● **Brief**
If a line in the data holds the string "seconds", list it.

Records from a data source
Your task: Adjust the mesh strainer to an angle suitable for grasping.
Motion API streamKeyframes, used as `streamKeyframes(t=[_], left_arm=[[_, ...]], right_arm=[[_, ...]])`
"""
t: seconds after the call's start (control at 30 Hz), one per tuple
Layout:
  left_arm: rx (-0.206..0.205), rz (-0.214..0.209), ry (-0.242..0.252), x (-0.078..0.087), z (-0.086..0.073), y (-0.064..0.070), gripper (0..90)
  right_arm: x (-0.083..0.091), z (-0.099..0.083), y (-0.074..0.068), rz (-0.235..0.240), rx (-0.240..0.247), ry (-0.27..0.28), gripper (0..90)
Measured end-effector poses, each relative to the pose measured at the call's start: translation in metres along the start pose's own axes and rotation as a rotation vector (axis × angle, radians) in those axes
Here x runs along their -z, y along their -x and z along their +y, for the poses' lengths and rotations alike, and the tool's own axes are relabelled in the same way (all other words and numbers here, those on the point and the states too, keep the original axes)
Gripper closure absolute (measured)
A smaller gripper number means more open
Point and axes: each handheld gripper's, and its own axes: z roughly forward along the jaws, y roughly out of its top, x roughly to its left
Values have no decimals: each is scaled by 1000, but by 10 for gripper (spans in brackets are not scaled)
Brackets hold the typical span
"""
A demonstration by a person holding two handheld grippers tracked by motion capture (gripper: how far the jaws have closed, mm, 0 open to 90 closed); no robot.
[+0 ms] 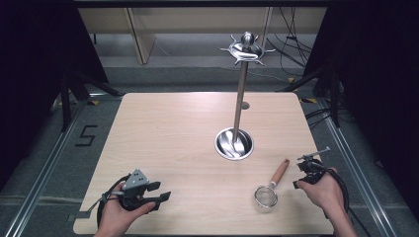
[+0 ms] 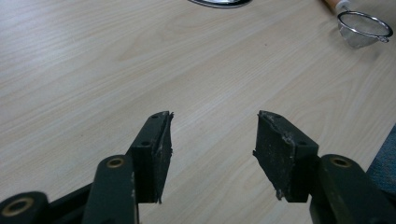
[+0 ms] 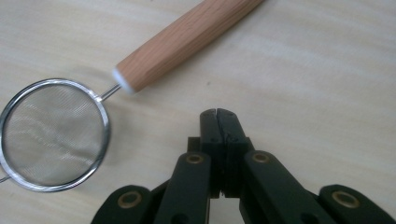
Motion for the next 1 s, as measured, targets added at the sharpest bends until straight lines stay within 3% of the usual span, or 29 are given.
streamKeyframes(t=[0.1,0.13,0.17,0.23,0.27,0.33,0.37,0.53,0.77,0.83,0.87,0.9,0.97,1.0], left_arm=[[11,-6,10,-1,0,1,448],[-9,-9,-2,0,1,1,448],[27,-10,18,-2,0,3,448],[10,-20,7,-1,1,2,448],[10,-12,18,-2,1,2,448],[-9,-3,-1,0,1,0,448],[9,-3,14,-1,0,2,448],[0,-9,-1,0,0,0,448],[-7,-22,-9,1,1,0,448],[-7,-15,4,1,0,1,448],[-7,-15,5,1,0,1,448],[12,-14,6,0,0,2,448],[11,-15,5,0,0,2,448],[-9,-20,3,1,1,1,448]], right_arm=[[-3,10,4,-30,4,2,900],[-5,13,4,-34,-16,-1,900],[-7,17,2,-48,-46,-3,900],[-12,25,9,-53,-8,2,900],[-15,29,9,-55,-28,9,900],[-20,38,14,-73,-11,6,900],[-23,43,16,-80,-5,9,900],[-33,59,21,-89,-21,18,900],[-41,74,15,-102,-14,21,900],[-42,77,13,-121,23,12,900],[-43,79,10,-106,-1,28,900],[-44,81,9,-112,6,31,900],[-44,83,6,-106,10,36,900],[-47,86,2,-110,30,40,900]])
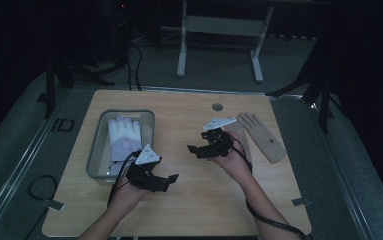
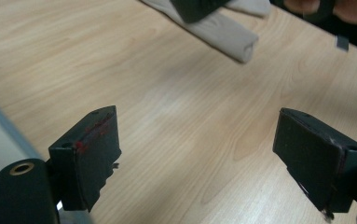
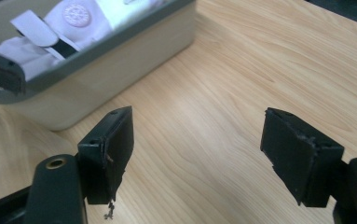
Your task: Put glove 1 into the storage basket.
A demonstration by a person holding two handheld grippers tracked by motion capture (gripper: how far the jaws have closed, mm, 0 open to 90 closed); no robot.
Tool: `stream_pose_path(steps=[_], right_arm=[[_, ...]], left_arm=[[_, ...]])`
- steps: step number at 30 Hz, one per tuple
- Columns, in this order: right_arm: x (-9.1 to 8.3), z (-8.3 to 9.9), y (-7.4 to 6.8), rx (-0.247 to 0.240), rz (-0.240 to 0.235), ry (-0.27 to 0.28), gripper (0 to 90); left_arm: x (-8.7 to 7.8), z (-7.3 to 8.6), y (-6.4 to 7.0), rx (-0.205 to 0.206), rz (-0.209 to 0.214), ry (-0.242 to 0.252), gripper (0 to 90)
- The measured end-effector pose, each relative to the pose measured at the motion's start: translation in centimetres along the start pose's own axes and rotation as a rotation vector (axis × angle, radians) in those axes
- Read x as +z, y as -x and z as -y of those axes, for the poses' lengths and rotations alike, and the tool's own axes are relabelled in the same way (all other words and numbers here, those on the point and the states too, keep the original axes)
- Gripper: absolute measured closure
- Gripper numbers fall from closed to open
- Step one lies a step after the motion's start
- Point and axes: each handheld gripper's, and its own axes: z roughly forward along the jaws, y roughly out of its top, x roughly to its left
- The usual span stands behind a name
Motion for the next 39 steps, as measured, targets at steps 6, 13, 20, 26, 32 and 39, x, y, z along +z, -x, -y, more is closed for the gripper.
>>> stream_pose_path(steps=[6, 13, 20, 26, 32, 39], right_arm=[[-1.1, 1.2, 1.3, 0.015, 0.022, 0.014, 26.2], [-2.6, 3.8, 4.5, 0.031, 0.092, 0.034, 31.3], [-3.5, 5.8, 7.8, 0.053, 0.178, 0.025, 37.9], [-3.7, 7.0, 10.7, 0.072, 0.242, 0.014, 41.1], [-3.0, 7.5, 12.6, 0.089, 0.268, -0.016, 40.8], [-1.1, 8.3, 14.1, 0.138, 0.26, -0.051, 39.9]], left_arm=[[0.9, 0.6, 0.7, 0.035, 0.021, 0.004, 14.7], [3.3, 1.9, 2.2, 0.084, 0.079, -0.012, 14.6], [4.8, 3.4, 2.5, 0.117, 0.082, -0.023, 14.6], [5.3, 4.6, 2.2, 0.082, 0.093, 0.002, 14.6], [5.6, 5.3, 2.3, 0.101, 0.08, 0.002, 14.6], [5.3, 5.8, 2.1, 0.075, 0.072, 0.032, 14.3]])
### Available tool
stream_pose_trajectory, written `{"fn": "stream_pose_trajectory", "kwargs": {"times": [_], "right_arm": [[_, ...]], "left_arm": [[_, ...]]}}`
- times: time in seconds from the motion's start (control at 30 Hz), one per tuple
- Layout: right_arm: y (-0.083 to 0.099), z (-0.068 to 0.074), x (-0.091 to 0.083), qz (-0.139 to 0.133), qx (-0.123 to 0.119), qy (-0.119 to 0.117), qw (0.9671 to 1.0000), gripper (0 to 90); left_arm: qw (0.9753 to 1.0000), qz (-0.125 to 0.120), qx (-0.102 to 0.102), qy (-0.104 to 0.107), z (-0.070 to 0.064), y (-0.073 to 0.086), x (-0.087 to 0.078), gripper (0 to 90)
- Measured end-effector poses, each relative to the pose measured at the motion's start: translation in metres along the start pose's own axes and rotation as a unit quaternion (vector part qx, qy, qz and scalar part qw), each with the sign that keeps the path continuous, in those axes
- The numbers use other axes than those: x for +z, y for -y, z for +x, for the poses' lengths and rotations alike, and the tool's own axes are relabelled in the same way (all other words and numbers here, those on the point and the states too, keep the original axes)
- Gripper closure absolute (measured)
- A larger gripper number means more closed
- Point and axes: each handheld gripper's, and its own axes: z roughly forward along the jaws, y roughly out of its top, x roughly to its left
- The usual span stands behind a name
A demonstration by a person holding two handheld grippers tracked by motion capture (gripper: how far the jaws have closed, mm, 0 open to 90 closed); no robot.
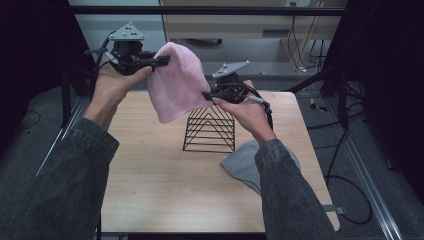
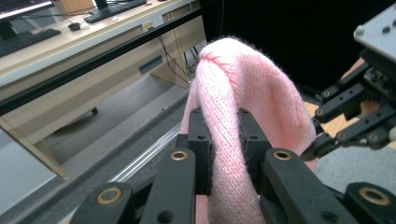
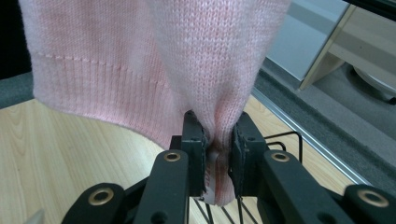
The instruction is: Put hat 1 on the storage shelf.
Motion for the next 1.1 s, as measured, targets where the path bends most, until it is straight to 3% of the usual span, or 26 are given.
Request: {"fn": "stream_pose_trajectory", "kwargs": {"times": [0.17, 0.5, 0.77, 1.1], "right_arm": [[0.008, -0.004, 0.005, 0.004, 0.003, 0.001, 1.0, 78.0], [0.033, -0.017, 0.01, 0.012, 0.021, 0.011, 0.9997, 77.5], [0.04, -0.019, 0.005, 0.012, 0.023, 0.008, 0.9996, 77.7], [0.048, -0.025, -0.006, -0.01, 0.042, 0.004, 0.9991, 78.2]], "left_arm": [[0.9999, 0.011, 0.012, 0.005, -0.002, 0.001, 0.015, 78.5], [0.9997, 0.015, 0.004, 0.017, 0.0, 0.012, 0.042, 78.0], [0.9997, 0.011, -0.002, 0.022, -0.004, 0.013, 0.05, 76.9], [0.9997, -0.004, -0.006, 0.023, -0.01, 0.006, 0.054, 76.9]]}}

● **Response to the exercise**
t: seconds after the call's start (control at 30 Hz), one per tuple
- times: time in seconds from the motion's start (control at 30 Hz), one per tuple

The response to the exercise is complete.